**WORK INSTRUCTIONS**
Only a number is wanted: how many lines in the records below contain "Straight"?

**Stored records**
_ _ _ _

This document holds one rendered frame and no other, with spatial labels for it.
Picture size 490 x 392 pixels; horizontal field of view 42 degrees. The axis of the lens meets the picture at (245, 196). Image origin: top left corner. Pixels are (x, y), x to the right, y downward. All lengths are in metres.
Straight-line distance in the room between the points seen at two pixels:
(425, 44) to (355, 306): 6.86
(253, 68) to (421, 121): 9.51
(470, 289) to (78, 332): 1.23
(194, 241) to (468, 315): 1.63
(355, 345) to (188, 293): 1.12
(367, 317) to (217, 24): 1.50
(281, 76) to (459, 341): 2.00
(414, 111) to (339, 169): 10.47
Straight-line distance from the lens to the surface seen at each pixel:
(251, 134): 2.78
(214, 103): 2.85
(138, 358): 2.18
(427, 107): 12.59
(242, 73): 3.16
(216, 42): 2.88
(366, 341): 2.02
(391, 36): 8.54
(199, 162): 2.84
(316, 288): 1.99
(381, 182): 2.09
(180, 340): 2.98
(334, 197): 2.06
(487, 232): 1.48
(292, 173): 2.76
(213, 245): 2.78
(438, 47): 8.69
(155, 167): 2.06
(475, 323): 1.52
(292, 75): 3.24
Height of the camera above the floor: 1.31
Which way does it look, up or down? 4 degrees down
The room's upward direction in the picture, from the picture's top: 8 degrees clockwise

_ _ _ _

**TASK ANSWER**
2